(Assigned task):
Every record below needs to be printed again exactly.

(Supplied data):
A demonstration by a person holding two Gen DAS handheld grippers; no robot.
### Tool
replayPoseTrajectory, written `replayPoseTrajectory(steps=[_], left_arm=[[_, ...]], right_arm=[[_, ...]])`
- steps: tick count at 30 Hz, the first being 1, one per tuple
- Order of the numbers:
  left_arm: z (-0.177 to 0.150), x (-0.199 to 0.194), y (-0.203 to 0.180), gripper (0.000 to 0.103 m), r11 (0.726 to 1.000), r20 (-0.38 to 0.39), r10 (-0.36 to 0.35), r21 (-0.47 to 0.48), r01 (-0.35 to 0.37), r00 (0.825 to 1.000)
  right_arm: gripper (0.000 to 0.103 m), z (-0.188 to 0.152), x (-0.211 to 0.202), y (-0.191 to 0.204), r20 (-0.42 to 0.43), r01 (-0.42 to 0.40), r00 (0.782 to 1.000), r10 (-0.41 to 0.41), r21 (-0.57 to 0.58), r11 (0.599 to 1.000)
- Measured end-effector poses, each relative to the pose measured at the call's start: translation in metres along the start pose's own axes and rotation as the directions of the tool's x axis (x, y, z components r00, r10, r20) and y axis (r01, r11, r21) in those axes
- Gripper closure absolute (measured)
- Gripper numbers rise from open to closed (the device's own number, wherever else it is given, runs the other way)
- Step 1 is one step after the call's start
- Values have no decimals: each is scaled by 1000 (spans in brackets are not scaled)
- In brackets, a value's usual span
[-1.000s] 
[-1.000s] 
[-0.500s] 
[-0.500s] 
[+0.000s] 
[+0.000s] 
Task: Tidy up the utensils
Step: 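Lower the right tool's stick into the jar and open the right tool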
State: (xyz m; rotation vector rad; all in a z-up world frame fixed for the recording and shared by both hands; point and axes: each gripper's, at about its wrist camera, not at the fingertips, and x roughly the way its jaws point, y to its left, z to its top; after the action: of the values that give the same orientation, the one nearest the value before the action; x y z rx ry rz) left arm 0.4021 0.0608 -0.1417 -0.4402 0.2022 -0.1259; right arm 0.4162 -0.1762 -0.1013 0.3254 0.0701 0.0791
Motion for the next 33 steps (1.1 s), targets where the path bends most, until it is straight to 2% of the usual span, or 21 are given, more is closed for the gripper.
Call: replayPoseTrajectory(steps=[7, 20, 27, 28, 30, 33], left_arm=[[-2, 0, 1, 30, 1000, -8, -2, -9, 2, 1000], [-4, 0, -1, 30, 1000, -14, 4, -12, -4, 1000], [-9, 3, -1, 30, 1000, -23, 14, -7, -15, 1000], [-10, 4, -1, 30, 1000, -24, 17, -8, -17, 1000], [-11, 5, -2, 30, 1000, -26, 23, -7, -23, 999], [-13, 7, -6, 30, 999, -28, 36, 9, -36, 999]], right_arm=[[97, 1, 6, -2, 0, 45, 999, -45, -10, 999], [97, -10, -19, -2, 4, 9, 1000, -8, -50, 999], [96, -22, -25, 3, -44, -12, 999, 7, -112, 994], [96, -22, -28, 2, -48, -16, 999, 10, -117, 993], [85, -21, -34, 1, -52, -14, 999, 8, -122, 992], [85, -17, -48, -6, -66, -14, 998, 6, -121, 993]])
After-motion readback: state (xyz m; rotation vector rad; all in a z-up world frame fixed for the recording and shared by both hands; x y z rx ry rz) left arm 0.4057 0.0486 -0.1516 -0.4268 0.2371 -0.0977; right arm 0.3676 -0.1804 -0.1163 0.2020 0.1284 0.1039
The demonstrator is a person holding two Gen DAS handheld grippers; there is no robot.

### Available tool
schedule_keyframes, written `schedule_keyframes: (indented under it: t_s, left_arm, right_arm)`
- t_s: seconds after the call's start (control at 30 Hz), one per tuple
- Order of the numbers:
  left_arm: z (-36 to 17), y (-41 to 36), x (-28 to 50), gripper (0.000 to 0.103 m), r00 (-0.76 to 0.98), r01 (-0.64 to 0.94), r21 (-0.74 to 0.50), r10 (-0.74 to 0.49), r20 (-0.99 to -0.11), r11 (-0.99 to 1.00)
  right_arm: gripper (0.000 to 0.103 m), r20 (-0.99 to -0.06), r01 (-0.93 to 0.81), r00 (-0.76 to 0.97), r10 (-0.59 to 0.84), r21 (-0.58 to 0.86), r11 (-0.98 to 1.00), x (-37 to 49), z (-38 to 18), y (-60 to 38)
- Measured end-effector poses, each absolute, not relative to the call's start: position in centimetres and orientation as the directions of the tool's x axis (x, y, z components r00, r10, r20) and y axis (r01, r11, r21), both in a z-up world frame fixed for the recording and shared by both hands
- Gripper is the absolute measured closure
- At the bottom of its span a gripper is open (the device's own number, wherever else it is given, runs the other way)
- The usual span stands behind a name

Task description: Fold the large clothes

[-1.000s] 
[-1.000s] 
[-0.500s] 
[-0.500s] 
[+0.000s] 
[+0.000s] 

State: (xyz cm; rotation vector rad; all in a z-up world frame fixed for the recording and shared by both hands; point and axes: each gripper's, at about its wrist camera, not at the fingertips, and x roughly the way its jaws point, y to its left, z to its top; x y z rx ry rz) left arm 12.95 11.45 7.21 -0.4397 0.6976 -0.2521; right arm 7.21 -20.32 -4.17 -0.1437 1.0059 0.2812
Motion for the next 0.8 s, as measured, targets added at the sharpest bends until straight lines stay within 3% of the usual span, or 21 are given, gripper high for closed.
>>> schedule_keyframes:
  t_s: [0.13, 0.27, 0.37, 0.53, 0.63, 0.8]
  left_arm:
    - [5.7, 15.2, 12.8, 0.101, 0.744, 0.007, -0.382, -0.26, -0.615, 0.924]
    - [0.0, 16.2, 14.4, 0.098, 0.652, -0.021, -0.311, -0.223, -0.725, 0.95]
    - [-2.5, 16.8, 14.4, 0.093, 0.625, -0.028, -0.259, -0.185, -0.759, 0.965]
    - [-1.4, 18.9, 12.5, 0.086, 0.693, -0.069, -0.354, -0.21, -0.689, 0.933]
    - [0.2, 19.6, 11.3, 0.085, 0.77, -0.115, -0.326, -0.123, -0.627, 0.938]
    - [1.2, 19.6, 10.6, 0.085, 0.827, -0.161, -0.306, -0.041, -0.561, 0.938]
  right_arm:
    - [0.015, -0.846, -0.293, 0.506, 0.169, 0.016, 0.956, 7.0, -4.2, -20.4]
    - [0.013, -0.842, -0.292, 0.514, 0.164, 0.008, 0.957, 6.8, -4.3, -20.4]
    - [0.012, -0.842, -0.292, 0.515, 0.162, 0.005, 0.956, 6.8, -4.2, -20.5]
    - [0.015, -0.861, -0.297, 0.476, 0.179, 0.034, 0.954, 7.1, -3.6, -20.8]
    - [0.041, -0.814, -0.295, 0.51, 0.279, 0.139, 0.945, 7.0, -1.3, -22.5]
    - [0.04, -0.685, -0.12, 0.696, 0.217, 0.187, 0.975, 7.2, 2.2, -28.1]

(Task result):
A demonstration by a person holding two Gen DAS handheld grippers; no robot.
### Tool
replayPoseTrajectory, written `replayPoseTrajectory(steps=[_], left_arm=[[_, ...]], right_arm=[[_, ...]])`
- steps: tick count at 30 Hz, the first being 1, one per tuple
- Order of the numbers:
  left_arm: z (-0.177 to 0.150), x (-0.199 to 0.194), y (-0.203 to 0.180), gripper (0.000 to 0.103 m), r11 (0.726 to 1.000), r20 (-0.38 to 0.39), r10 (-0.36 to 0.35), r21 (-0.47 to 0.48), r01 (-0.35 to 0.37), r00 (0.825 to 1.000)
  right_arm: gripper (0.000 to 0.103 m), z (-0.188 to 0.152), x (-0.211 to 0.202), y (-0.191 to 0.204), r20 (-0.42 to 0.43), r01 (-0.42 to 0.40), r00 (0.782 to 1.000), r10 (-0.41 to 0.41), r21 (-0.57 to 0.58), r11 (0.599 to 1.000)
- Measured end-effector poses, each relative to the pose measured at the call's start: translation in metres along the start pose's own axes and rotation as the directions of the tool's x axis (x, y, z components r00, r10, r20) and y axis (r01, r11, r21) in those axes
- Gripper closure absolute (measured)
- Gripper numbers rise from open to closed (the device's own number, wherever else it is given, runs the other way)
- Step 1 is one step after the call's start
- Values have no decimals: each is scaled by 1000 (spans in brackets are not scaled)
- In brackets, a value's usual span
[-1.000s] 
[-1.000s] 
[-0.500s] 
[-0.500s] 
[+0.000s] 
[+0.000s] 
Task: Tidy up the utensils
Step: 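Lower the right tool's stick into the jar and open the right tool
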State: (xyz m; rotation vector rad; all in a z-up world frame fixed for the recording and shared by both hands; point and axes: each gripper's, at about its wrist camera, not at the fingertips, and x roughly the way its jaws point, y to its left, z to its top; after the action: of the values that give the same orientation, the one nearest the value before the action; x y z rx ry rz) left arm 0.4021 0.0608 -0.1417 -0.4402 0.2022 -0.1259; right arm 0.4162 -0.1762 -0.1013 0.3254 0.0701 0.0791
Motion for the next 33 steps (1.1 s), targets where the path bends most, until it is straight to 2% of the usual span, or 21 are given, more is closed for the gripper.
Call: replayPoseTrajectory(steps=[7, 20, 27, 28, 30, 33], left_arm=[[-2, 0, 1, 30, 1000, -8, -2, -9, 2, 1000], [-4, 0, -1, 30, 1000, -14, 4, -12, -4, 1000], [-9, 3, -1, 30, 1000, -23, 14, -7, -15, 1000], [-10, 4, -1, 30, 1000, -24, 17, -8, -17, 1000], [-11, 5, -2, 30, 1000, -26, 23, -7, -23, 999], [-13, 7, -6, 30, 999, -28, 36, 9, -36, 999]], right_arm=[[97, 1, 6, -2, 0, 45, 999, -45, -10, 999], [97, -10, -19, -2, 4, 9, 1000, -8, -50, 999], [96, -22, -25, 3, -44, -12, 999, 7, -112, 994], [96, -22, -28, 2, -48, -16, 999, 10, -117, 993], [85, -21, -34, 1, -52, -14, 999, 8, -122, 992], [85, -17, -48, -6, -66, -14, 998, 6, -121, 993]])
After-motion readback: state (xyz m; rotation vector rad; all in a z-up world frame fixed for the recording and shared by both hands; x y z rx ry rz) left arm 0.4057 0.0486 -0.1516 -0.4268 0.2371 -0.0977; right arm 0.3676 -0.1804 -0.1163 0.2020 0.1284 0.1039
The demonstrator is a person holding two Gen DAS handheld grippers; there is no robot.

### Available tool
schedule_keyframes, written `schedule_keyframes: (indented under it: t_s, left_arm, right_arm)`
- t_s: seconds after the call's start (control at 30 Hz), one per tuple
- Order of the numbers:
  left_arm: z (-36 to 17), y (-41 to 36), x (-28 to 50), gripper (0.000 to 0.103 m), r00 (-0.76 to 0.98), r01 (-0.64 to 0.94), r21 (-0.74 to 0.50), r10 (-0.74 to 0.49), r20 (-0.99 to -0.11), r11 (-0.99 to 1.00)
  right_arm: gripper (0.000 to 0.103 m), r20 (-0.99 to -0.06), r01 (-0.93 to 0.81), r00 (-0.76 to 0.97), r10 (-0.59 to 0.84), r21 (-0.58 to 0.86), r11 (-0.98 to 1.00), x (-37 to 49), z (-38 to 18), y (-60 to 38)
- Measured end-effector poses, each absolute, not relative to the call's start: position in centimetres and orientation as the directions of the tool's x axis (x, y, z components r00, r10, r20) and y axis (r01, r11, r21), both in a z-up world frame fixed for the recording and shared by both hands
- Gripper is the absolute measured closure
- At the bottom of its span a gripper is open (the device's own number, wherever else it is given, runs the other way)
- The usual span stands behind a name

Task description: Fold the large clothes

[-1.000s] 
[-1.000s] 
[-0.500s] 
[-0.500s] 
[+0.000s] 
[+0.000s] 

State: (xyz cm; rotation vector rad; all in a z-up world frame fixed for the recording and shared by both hands; point and axes: each gripper's, at about its wrist camera, not at the fingertips, and x roughly the way its jaws point, y to its left, z to its top; x y z rx ry rz) left arm 12.95 11.45 7.21 -0.4397 0.6976 -0.2521; right arm 7.21 -20.32 -4.17 -0.1437 1.0059 0.2812
Motion for the next 0.8 s, as measured, targets added at the sharpest bends until straight lines stay within 3% of the usual span, or 21 are given, gripper high for closed.
>>> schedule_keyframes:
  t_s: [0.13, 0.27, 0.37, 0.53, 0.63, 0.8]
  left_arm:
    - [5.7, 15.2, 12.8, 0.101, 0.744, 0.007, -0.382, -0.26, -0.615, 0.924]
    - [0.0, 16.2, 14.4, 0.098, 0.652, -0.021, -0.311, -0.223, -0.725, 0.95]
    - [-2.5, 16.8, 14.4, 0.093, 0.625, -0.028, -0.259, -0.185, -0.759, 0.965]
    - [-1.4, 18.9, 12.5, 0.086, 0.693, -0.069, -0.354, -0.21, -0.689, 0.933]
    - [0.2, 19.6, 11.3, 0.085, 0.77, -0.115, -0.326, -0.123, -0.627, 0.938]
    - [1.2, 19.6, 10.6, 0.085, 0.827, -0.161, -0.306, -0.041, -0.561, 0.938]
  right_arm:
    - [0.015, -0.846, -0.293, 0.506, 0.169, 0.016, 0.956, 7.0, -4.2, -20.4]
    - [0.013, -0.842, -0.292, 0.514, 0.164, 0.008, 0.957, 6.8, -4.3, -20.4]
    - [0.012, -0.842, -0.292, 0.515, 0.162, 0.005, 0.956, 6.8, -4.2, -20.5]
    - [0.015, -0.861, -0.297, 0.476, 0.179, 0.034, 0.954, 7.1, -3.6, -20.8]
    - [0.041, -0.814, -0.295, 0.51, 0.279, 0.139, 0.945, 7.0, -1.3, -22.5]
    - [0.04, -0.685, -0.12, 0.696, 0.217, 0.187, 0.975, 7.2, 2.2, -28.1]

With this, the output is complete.